Task details:
In the listing below, print exactly the lines from the first through the one that contains "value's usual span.".

Entries supplied:
* * * * * * *

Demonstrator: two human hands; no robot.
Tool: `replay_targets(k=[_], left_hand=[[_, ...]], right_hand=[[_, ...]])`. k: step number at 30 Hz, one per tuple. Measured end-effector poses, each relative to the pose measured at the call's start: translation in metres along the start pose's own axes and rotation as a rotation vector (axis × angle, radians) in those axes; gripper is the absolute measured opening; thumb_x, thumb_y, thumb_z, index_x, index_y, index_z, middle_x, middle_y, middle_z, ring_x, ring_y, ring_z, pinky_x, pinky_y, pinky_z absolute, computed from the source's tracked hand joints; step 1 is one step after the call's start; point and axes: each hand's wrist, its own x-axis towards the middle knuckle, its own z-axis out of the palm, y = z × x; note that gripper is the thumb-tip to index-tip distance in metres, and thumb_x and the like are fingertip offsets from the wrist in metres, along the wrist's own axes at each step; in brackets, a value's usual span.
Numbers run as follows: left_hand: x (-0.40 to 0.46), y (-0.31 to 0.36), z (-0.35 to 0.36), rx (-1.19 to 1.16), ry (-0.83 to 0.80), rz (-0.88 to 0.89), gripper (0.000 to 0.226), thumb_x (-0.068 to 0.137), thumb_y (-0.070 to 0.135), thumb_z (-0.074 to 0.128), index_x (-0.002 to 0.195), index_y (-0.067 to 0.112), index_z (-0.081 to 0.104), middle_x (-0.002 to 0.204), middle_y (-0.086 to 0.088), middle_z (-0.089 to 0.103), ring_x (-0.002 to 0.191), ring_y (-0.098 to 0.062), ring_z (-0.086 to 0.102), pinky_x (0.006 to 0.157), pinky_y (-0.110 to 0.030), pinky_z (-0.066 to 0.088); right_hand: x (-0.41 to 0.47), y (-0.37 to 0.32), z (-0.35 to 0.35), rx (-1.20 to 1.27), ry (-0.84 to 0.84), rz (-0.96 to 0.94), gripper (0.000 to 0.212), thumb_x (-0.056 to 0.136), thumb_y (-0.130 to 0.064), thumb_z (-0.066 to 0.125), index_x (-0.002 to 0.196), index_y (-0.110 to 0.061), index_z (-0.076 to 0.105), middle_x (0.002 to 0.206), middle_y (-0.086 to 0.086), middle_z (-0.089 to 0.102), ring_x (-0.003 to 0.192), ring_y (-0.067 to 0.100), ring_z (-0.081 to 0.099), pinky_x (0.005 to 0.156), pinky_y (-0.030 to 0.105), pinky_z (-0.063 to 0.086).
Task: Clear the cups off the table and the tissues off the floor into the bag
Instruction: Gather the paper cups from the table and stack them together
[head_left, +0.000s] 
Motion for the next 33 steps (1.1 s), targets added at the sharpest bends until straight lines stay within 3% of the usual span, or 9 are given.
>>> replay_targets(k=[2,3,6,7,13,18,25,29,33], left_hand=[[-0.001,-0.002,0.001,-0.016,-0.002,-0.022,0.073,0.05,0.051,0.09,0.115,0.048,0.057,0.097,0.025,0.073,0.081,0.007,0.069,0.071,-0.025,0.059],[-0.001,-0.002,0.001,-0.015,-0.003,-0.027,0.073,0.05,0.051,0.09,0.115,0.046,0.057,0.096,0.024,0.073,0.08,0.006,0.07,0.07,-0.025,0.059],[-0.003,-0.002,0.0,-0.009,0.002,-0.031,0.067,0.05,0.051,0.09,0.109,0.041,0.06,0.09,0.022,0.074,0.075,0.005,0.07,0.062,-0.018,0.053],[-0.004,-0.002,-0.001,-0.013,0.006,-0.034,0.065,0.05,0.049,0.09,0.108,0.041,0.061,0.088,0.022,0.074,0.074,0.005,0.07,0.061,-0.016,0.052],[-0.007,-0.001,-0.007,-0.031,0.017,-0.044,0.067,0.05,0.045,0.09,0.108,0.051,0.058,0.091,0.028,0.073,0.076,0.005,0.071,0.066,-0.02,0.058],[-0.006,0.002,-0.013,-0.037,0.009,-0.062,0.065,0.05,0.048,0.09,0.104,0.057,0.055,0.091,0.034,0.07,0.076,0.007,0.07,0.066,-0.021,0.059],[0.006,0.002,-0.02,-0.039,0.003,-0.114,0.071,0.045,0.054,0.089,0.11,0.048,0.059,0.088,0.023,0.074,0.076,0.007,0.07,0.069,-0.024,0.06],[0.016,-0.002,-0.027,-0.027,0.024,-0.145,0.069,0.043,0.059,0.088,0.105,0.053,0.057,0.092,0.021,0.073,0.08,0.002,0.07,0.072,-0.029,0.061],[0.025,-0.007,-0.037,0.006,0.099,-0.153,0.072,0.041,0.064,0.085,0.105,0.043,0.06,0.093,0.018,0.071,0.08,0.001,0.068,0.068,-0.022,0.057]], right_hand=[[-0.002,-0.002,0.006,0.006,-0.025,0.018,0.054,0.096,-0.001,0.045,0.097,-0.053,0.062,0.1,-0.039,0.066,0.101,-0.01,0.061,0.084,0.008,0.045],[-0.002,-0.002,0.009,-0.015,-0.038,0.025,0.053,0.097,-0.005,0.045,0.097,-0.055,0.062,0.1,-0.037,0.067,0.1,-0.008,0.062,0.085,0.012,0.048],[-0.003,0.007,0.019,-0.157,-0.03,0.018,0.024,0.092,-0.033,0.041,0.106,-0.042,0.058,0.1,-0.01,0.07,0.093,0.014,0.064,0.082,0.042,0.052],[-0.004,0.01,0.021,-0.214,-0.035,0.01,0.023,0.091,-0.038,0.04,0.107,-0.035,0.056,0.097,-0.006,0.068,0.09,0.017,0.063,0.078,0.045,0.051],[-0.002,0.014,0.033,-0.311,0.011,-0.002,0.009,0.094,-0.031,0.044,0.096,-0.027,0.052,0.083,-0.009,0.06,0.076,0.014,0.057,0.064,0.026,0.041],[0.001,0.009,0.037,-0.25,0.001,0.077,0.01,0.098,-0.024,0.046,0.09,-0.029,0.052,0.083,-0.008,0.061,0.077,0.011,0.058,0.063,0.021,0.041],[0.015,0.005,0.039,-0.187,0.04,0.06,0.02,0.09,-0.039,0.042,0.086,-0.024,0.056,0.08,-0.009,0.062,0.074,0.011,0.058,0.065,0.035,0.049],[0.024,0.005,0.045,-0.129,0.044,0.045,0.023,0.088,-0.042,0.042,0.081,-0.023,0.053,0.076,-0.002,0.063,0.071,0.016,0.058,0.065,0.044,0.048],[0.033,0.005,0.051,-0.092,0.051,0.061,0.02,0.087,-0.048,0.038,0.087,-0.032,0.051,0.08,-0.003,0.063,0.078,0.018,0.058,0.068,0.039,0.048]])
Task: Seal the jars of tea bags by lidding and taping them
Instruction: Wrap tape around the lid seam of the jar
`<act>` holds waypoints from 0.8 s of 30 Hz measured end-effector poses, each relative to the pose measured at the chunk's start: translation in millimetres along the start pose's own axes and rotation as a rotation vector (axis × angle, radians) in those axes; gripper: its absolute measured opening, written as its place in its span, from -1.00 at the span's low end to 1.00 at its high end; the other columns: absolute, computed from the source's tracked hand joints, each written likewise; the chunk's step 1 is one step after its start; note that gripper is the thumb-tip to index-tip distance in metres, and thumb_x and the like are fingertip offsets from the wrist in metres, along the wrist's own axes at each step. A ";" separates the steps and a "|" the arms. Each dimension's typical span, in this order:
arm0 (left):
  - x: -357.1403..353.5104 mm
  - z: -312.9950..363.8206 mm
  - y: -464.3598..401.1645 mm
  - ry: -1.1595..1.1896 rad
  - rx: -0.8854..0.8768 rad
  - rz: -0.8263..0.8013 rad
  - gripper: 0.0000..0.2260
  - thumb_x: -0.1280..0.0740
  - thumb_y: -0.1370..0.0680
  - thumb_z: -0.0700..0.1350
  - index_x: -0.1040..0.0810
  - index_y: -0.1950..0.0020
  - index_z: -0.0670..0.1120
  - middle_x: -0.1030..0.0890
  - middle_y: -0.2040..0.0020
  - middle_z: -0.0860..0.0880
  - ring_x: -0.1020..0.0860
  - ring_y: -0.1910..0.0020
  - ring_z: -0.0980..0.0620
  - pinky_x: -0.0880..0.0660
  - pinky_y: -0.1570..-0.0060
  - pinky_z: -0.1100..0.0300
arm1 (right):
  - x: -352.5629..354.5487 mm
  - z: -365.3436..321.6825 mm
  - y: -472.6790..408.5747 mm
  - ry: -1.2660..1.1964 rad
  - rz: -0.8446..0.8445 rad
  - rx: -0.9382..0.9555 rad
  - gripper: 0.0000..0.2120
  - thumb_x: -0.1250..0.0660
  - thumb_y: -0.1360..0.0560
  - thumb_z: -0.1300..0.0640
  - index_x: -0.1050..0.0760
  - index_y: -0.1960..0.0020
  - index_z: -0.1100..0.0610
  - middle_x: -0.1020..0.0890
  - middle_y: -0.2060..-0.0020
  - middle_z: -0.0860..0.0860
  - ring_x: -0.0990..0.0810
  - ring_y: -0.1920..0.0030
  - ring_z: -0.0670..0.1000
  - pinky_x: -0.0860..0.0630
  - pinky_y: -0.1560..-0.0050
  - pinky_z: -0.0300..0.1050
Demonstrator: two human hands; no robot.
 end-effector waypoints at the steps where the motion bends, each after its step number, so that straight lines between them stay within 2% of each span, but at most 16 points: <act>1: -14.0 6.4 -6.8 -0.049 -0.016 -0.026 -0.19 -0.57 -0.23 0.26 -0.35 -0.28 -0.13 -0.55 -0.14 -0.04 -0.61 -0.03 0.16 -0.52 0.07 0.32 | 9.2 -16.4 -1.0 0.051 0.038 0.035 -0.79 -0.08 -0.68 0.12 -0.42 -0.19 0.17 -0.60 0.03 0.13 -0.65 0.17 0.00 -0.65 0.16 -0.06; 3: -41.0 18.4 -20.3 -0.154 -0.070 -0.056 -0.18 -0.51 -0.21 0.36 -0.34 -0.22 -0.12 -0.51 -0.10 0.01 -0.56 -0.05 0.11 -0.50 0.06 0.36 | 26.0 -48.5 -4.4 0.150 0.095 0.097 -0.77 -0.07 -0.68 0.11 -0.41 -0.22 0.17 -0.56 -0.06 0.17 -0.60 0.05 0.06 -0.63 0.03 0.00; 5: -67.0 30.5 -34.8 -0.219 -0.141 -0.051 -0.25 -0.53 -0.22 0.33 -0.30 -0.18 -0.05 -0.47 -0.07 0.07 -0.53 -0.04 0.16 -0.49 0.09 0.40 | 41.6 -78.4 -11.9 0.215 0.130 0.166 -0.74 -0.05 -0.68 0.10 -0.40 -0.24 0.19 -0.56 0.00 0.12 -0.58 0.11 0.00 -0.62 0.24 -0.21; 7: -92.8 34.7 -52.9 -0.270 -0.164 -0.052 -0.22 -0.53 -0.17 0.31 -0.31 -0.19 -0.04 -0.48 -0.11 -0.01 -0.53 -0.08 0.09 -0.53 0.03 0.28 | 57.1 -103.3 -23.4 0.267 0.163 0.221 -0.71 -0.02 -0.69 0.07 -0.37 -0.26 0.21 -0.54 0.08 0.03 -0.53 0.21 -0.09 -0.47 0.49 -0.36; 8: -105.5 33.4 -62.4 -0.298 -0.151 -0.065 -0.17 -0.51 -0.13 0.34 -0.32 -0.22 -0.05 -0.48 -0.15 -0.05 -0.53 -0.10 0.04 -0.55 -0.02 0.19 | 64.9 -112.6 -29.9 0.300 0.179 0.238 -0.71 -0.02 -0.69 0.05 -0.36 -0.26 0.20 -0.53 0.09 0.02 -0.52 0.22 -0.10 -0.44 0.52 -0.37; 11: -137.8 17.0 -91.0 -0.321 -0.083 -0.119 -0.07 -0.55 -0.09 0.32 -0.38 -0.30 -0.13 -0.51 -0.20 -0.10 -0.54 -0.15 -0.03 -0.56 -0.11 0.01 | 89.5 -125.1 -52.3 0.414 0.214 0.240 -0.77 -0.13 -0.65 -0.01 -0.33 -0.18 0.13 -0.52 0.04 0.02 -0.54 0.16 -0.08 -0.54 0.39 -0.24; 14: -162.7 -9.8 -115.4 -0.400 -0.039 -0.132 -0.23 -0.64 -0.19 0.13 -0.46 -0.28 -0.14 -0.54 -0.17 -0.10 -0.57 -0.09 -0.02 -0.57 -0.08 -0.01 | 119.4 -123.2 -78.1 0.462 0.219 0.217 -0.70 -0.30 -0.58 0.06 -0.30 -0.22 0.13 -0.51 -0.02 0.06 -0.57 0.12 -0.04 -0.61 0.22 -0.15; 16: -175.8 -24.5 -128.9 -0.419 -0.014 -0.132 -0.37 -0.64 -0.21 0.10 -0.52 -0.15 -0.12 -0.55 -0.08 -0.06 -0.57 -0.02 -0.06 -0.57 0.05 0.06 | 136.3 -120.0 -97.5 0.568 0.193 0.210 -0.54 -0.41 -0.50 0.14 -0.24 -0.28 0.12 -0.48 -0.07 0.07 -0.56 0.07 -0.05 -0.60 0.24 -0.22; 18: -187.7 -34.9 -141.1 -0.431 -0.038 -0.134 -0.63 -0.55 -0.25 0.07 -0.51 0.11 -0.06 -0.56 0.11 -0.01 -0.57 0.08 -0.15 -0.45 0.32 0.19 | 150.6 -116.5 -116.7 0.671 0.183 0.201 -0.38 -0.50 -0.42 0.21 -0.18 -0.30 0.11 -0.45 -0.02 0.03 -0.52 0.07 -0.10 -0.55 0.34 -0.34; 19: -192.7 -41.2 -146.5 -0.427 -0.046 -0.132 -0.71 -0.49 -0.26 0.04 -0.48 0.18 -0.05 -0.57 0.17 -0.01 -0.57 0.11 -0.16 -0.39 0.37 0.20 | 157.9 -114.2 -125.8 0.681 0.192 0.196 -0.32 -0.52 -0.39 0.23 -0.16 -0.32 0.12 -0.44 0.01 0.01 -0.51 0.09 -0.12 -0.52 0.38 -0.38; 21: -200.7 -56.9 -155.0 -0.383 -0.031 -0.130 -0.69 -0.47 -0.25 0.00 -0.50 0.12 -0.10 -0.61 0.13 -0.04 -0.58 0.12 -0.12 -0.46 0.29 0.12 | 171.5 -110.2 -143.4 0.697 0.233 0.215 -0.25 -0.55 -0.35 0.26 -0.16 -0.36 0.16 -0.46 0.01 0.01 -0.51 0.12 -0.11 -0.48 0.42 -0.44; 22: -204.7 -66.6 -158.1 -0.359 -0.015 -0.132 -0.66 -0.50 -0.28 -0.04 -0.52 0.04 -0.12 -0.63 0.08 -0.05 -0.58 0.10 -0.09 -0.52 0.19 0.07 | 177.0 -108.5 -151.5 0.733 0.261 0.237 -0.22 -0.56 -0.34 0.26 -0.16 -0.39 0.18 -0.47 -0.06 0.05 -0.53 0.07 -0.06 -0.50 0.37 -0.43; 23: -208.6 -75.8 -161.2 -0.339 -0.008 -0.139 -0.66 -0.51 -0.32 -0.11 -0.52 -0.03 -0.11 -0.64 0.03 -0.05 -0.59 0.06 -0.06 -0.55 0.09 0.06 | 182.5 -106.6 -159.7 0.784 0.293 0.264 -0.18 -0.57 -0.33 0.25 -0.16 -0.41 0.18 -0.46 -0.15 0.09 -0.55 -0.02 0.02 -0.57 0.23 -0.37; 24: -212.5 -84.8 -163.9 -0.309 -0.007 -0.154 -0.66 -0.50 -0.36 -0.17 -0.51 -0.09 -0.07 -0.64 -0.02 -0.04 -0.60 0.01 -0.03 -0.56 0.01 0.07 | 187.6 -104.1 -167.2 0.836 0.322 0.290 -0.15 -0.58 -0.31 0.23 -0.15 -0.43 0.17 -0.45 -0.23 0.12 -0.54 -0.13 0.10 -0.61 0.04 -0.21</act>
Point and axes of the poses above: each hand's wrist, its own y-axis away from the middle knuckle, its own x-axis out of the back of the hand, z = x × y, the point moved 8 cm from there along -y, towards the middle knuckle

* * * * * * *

Response below:
Demonstrator: two human hands; no robot.
Tool: `replay_targets(k=[_], left_hand=[[_, ...]], right_hand=[[_, ...]])`. k: step number at 30 Hz, one per tuple. Measured end-effector poses, each relative to the pose measured at the call's start: translation in metres along the start pose's own axes and rotation as a rotation vector (axis × angle, radians) in those axes; gripper is the absolute measured opening; thumb_x, thumb_y, thumb_z, index_x, index_y, index_z, middle_x, middle_y, middle_z, ring_x, ring_y, ring_z, pinky_x, pinky_y, pinky_z absolute, computed from the source's tracked hand joints; step 1 is one step after the call's start; point and axes: each hand's wrist, its own x-axis towards the middle knuckle, its own z-axis out of the palm, y = z × x; note that gripper is the thumb-tip to index-tip distance in metres, and thumb_x and the like are fingertip offsets from the wrist in metres, along the wrist's own axes at each step; in brackets, a value's usual span.

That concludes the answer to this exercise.